From the geographical point of view, Bulgaria is today the only Balkan state, Yugoslavia extending to the borders of Italy, Greece being Mediterranean and European Turkey the almost negligible extension of an Asiatic State.

From an ethnographical point of view, the differences are not so clearly visible. Strong similarities between the races are at first apparent. The same Thracian ancestors are present on both Danubian shores; the Illyrians only appertaining to the Adriatic side of the Peninsula. The same Greek influence in the vicinity of the Pontus, the same process of popular romanization, and the same occupation by the Roman Empire. Slavonic invasions too were common to all.

But, to the north of the great river, the Scythians did indeed exercise an unseen and enduring influence, especially in Moldavia, upon the Thracians; the Getae and the Dacians settlements of Western Transylvania, and in the highlands. Notwithstanding the tardy character of the Roman colonization, first of shepherds and agriculturists, then of colonists of Trajan, this new Latin nation was not so much exposed to the domination of the barbarians, who went further afield in their search of richer treasures and securer strongholds, quickly abandoning, for a richer prey, these hills, woods and marshes. In the Balkans the Roman language remained only in the depths of the Pindus, on the shores of the western sea, and in the broader plains of Thessaly. In the Carpathians, Slavonic words were only added to the old stock of clear Latinity. From the Danube to the Besides, from the great river of the west, the Theiss, to its counterpart in the east, the Dniester, all this, to this day, is Roman.

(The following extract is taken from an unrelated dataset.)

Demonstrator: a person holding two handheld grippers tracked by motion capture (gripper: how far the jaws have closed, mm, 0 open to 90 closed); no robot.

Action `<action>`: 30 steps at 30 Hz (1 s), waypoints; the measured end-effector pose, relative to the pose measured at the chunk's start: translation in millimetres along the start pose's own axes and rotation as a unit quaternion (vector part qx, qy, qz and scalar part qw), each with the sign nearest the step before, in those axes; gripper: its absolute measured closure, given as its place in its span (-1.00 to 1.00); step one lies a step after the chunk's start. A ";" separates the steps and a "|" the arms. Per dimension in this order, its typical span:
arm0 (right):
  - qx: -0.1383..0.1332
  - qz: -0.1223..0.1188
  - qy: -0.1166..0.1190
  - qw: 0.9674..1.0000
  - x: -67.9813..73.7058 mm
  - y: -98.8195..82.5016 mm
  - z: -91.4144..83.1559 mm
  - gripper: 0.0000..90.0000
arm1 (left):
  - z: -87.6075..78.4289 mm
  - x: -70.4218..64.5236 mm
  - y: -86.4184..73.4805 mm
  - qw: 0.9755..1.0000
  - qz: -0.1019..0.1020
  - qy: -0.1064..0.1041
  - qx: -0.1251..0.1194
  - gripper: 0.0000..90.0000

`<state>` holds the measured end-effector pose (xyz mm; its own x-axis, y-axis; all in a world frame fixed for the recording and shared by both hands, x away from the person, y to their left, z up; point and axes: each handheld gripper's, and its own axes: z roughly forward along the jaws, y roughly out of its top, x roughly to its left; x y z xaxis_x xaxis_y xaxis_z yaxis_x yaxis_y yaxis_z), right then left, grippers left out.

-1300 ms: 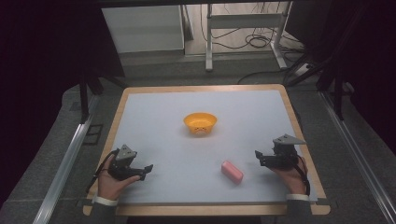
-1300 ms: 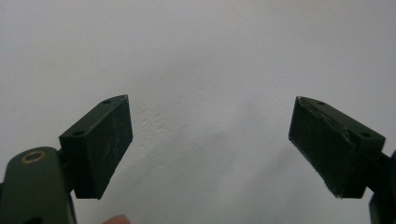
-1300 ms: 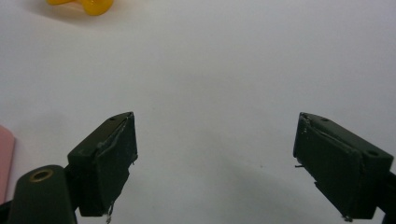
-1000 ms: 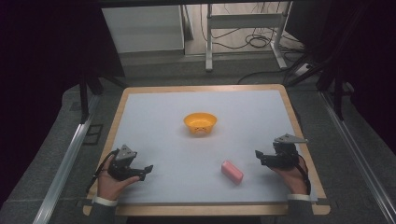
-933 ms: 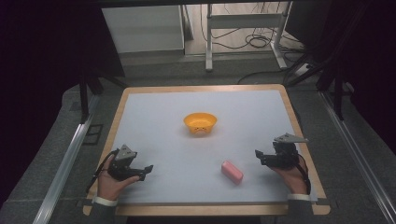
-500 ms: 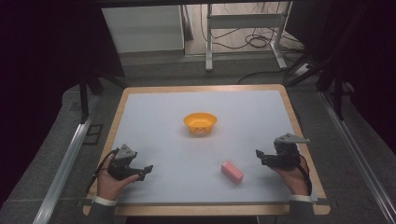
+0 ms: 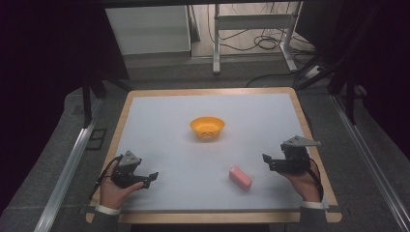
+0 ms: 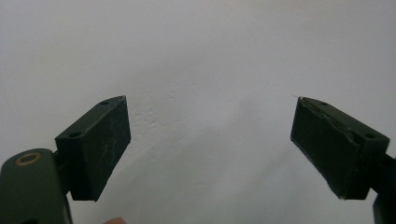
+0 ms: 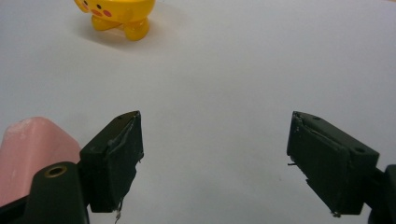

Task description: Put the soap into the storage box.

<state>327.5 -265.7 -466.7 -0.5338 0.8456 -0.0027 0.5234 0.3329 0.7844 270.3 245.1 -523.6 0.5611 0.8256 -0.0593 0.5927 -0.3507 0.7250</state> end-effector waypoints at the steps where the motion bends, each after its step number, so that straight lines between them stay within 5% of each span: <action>1: 0.000 0.000 0.000 1.000 0.0 0.0 0.0 -0.59 | 0.0 0.0 0.0 1.000 0.000 0.000 0.000 -0.72; 20: 0.057 -0.040 0.011 0.998 16.6 20.2 -12.0 -0.57 | -3.2 -2.0 -0.5 1.000 -0.006 -0.006 -0.007 -0.69; 30: 0.084 -0.074 0.057 0.992 38.8 36.0 -9.7 -0.56 | -4.6 -2.4 -0.9 1.000 -0.009 -0.007 -0.009 -0.70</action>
<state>319.2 -225.0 -432.5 -0.6802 0.7323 -0.0318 0.5320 0.5230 0.6659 265.7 245.5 -520.9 0.5586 0.8253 -0.0826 0.5931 -0.3278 0.7354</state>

Where then does the peninsula of the Balkans begin? A comparison with the two other peninsulas of Southern Europe may usefully assist in answering the question. Spain springs from the Pyrenees, the more southerly sierras being only the frontiers of the different provinces; Italy commences at the Alps, the Appennines representing the backbone of her body. In the third peninsula the role of the Pyrenees and of the Alps passes not to the Carpathians, a mountain range of Central Europe, connected with Poland and Slovakia and directed by their prolongations towards the west, but to the true peninsular range, termed the Balkans (Turkish: mountain), its junction with the Carpathians at the Iron Gates being interrupted by the Danube. The Rhodope is the only Balkan sierra to the south, while the Pindus can be considered as the Appennines of these countries. Each valley is dependent on the others. Through this system of mountains all provinces of the Pindo-Balkans are interconnected: Roumania, with the Sarmatian plains of Moldavia tending towards the Russian infinity, and the flat cornfields of Wallachia running down to the Danube, is decidedly a separate country.